- _Assignment_
Provide only the number of lines below in which the string "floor" occurs.

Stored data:
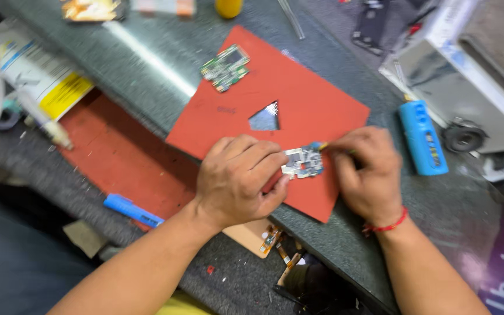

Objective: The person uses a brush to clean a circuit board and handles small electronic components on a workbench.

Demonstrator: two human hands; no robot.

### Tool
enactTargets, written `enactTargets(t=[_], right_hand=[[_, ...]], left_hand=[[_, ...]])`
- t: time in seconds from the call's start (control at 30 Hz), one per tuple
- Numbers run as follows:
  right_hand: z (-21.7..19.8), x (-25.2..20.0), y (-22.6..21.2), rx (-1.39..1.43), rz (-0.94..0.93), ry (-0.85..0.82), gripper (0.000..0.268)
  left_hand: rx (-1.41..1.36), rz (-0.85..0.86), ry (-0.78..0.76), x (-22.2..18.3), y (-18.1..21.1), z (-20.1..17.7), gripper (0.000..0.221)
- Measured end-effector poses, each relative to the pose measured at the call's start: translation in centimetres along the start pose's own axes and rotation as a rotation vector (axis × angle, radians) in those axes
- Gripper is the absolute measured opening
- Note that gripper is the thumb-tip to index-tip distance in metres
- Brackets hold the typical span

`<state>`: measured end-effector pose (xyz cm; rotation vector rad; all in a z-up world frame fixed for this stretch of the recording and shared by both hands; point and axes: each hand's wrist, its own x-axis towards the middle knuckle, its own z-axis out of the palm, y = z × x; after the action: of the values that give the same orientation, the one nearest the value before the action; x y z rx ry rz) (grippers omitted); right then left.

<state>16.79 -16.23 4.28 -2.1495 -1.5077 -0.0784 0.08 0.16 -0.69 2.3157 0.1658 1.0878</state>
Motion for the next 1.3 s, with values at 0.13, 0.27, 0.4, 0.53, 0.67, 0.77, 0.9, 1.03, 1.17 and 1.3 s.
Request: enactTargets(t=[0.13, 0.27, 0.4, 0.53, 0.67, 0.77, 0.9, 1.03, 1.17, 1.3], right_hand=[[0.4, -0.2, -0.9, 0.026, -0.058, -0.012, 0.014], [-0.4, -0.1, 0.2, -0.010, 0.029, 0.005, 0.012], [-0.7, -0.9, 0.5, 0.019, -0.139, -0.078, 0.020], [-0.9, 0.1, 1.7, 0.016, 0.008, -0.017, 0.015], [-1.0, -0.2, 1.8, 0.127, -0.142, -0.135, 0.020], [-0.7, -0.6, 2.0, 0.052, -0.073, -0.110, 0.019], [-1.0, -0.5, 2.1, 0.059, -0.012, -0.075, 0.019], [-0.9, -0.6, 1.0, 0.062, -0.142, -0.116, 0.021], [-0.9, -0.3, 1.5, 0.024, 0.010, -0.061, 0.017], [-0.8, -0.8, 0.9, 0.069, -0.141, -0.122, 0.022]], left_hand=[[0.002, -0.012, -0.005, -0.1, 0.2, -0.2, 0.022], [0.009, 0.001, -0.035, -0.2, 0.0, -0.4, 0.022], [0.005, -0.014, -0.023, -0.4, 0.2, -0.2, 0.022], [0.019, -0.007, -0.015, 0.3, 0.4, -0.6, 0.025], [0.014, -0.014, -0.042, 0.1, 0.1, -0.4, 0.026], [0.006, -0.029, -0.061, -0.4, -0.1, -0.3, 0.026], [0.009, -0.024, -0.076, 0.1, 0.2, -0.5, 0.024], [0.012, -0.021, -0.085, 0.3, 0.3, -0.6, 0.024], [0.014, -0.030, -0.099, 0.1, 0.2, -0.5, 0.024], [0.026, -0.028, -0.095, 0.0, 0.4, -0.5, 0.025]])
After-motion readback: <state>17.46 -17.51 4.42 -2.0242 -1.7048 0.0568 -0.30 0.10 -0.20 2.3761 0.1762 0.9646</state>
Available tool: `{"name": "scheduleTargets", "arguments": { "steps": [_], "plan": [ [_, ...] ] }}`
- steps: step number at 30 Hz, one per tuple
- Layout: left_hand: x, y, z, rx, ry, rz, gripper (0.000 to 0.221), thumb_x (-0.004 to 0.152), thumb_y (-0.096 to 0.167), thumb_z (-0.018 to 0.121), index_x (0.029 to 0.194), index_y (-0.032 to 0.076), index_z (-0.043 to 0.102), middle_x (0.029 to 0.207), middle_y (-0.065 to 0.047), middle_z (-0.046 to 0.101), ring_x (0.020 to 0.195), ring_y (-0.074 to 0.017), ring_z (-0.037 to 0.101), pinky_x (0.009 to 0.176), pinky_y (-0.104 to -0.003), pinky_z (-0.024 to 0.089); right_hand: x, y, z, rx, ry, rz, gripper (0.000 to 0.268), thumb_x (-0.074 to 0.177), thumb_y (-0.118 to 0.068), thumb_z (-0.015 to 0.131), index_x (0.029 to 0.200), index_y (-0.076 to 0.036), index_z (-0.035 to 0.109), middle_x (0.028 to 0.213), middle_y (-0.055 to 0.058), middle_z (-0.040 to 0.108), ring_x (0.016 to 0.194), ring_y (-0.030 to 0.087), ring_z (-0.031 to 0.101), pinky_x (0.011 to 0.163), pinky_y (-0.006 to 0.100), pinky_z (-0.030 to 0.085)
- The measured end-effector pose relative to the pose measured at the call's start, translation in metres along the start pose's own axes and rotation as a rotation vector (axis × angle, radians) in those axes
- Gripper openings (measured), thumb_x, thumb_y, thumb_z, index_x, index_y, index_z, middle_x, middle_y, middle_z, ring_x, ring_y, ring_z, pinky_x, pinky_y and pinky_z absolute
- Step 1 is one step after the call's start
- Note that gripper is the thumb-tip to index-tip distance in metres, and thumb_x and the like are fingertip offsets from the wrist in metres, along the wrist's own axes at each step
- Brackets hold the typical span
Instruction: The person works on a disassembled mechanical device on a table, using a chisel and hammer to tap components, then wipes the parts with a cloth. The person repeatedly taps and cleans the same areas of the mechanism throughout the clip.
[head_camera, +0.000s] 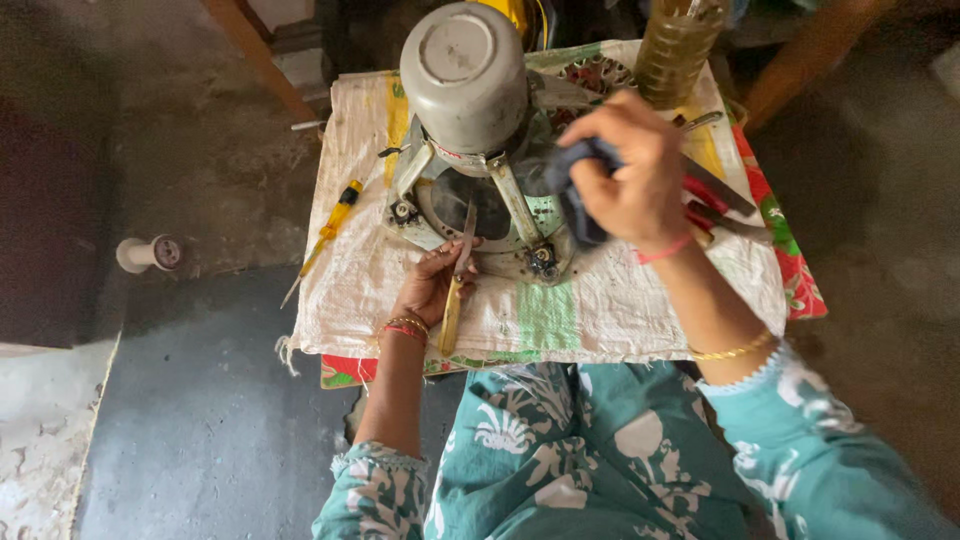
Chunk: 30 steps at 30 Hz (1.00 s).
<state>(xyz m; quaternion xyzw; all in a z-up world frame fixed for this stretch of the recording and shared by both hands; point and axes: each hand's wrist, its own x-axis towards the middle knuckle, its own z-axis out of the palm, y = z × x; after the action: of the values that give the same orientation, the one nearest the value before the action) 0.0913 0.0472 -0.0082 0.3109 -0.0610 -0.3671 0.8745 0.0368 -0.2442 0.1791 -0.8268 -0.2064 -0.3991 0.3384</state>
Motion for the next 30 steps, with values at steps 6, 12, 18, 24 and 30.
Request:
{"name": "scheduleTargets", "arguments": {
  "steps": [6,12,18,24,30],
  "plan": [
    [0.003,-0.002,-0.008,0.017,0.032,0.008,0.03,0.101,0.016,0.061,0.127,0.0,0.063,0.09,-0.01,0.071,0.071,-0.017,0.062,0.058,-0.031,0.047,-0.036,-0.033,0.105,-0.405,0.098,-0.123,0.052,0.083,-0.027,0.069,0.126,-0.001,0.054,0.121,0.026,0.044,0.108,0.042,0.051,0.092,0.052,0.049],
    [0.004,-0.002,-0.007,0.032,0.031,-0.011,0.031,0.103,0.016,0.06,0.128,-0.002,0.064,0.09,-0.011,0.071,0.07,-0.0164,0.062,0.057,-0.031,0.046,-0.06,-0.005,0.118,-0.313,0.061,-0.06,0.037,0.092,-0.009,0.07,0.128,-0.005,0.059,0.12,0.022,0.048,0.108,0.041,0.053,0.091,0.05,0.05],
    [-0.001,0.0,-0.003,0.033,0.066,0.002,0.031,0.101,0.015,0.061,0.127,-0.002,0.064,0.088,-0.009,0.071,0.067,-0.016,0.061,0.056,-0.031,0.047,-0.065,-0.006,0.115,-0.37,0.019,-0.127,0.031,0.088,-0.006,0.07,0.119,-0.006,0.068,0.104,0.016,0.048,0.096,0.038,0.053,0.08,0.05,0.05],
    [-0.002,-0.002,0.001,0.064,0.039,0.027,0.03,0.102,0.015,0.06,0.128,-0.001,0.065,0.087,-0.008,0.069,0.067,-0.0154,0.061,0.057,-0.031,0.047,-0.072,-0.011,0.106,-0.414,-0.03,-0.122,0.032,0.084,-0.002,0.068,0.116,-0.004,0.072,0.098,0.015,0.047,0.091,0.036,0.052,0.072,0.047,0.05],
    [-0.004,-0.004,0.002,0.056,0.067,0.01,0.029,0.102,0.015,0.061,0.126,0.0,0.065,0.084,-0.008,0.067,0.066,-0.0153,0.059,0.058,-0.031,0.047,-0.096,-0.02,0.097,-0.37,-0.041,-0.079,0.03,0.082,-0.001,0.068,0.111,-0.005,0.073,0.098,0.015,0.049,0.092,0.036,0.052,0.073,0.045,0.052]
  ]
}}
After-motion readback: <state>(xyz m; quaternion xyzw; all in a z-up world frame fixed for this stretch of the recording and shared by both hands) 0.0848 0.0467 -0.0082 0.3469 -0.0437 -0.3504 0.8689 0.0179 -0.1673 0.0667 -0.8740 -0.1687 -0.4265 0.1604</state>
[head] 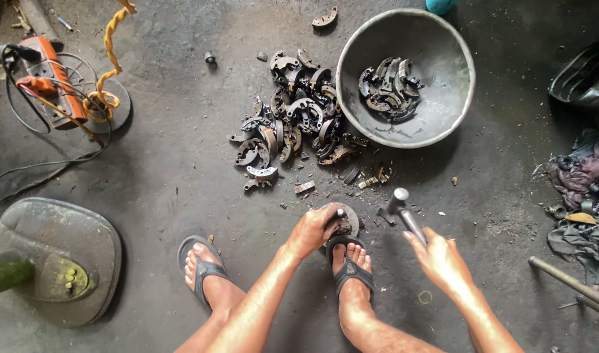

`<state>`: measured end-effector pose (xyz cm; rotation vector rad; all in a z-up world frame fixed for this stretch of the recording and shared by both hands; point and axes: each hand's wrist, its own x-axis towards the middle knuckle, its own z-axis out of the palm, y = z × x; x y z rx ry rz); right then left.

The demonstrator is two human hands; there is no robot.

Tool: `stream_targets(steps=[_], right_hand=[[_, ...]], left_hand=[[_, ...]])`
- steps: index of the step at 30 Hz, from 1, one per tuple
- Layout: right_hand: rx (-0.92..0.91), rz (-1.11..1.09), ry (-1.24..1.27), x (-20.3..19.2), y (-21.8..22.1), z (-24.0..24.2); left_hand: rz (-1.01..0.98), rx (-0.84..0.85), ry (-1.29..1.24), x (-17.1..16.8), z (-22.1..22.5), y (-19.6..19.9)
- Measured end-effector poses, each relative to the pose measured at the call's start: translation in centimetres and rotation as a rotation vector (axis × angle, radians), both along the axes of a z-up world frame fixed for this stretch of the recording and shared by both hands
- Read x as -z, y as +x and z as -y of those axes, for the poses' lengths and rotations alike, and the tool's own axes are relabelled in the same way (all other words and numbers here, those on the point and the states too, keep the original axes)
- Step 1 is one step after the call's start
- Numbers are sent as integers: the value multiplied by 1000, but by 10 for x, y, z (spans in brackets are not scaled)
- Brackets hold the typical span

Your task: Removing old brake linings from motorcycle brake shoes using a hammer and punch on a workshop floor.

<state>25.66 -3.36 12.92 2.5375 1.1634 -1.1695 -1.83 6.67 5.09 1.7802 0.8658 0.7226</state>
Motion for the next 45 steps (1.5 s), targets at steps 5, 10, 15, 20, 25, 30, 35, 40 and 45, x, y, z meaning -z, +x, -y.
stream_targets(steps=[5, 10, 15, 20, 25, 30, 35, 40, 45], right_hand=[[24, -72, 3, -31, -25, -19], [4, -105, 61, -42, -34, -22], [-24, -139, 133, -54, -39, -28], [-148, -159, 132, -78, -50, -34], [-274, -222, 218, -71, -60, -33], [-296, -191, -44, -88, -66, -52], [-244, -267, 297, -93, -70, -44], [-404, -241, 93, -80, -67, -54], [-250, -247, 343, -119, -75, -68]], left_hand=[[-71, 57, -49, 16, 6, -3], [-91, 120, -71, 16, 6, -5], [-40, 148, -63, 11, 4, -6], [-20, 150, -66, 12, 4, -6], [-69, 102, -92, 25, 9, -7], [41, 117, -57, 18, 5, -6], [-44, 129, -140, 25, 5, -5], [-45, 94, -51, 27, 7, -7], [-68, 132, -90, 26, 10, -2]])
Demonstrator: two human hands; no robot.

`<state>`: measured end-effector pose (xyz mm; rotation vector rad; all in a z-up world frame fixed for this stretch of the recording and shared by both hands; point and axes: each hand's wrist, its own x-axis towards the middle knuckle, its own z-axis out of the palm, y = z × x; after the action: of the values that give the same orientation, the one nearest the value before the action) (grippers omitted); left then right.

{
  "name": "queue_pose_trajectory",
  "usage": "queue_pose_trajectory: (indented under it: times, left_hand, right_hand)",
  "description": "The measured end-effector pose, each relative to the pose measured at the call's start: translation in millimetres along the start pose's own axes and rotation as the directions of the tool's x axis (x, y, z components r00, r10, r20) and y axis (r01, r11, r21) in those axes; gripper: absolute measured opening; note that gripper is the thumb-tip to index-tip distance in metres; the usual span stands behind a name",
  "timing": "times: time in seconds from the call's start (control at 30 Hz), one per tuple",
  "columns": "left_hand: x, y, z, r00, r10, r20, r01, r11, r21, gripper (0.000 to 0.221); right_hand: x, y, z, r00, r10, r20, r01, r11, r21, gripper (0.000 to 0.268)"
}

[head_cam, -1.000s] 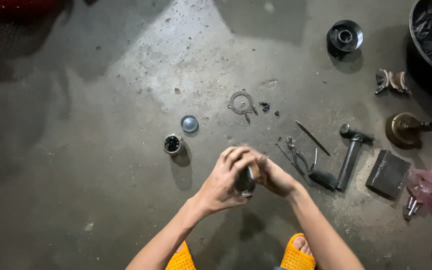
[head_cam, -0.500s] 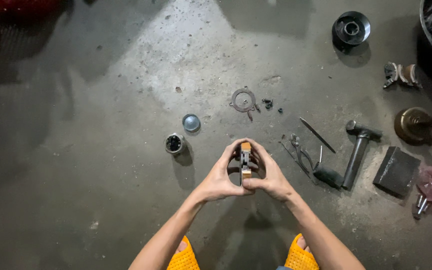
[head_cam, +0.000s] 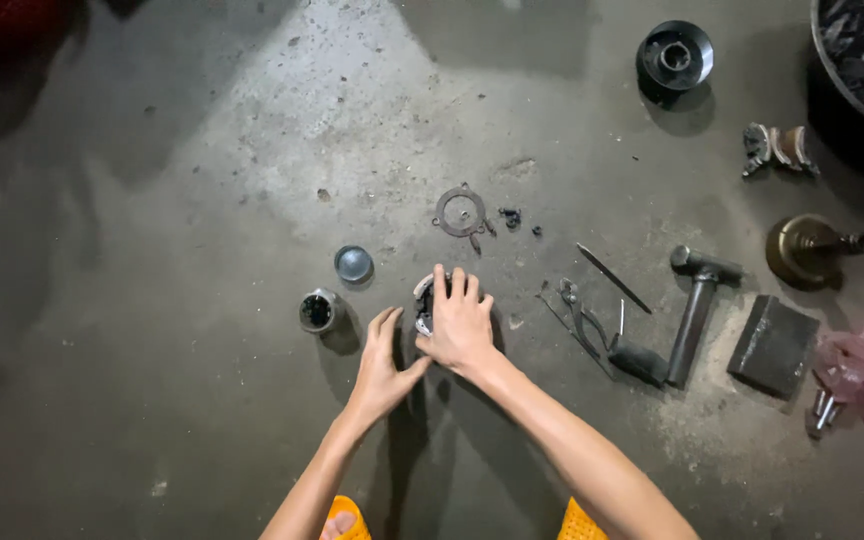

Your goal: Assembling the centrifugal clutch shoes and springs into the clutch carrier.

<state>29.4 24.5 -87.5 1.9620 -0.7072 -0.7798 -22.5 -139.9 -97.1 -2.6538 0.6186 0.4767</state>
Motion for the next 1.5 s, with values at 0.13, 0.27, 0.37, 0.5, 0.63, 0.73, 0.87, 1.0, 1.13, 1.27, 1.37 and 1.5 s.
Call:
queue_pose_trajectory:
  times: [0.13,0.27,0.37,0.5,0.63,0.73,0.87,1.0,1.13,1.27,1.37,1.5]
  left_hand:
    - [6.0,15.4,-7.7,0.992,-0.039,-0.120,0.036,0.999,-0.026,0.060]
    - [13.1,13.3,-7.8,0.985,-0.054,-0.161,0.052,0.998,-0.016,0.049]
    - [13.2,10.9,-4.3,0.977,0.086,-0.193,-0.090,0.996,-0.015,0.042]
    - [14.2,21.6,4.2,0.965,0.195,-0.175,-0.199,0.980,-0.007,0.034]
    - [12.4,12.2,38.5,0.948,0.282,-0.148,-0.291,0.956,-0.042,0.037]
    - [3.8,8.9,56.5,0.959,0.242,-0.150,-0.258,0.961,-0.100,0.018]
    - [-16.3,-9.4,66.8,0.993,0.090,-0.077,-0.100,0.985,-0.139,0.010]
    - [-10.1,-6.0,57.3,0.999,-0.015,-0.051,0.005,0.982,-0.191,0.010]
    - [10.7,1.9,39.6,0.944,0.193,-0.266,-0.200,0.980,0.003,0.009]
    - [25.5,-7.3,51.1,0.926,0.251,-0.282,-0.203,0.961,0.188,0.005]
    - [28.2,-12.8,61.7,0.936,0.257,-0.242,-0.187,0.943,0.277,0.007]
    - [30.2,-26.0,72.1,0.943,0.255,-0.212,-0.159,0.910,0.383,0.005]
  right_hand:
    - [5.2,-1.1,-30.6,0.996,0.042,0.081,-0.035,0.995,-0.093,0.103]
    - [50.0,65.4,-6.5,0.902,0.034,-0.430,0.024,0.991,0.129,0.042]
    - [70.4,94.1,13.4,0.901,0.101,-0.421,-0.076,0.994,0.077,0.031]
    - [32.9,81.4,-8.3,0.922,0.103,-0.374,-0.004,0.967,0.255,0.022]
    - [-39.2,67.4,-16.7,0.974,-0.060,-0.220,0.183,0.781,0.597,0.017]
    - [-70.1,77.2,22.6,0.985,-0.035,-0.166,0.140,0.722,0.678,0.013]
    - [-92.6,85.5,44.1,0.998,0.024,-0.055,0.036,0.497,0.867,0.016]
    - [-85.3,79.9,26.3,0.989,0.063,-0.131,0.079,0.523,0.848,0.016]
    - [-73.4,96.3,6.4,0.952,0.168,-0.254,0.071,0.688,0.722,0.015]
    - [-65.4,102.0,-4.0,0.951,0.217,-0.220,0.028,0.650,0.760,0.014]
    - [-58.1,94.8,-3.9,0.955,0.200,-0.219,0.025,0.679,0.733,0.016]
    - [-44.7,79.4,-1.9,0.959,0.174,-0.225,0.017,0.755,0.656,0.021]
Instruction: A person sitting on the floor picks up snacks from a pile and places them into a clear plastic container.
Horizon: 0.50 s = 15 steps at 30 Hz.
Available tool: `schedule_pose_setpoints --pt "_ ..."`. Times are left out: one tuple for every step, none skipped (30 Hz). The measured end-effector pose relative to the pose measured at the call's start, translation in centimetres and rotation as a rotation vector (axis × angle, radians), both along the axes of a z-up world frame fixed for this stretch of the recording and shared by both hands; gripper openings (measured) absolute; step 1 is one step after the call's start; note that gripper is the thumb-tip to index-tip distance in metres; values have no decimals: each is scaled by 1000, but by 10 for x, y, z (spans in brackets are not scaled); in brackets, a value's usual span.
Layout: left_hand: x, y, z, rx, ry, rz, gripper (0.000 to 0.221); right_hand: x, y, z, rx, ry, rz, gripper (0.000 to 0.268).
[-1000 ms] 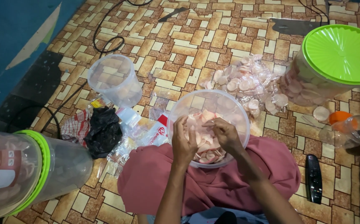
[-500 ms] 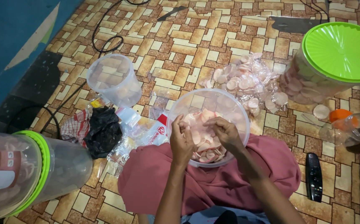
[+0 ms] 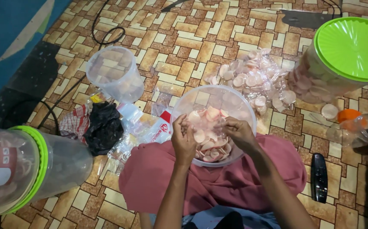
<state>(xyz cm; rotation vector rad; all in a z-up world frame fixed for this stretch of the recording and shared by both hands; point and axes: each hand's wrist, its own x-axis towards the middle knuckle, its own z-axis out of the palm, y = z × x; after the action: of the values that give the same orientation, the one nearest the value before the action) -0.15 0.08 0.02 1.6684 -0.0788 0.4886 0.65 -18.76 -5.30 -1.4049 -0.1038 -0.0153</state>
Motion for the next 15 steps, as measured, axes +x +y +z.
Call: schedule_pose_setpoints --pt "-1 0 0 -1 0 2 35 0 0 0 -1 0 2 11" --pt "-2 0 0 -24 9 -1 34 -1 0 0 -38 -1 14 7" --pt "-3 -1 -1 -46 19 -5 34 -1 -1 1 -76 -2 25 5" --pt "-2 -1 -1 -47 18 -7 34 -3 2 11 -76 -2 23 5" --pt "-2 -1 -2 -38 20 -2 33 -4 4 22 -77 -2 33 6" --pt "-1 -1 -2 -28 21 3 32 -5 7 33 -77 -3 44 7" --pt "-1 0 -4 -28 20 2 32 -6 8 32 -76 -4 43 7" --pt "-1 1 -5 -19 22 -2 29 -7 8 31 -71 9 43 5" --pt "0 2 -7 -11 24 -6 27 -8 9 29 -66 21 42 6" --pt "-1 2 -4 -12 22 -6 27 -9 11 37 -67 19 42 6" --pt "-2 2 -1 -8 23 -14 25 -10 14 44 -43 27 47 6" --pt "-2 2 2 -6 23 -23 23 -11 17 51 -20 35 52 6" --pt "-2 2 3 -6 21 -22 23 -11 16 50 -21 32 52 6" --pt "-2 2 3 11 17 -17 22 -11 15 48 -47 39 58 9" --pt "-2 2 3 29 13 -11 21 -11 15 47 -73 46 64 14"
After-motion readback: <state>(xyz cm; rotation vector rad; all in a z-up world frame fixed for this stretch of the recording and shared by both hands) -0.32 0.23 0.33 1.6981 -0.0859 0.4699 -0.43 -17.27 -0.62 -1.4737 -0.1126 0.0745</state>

- _Exercise output_
2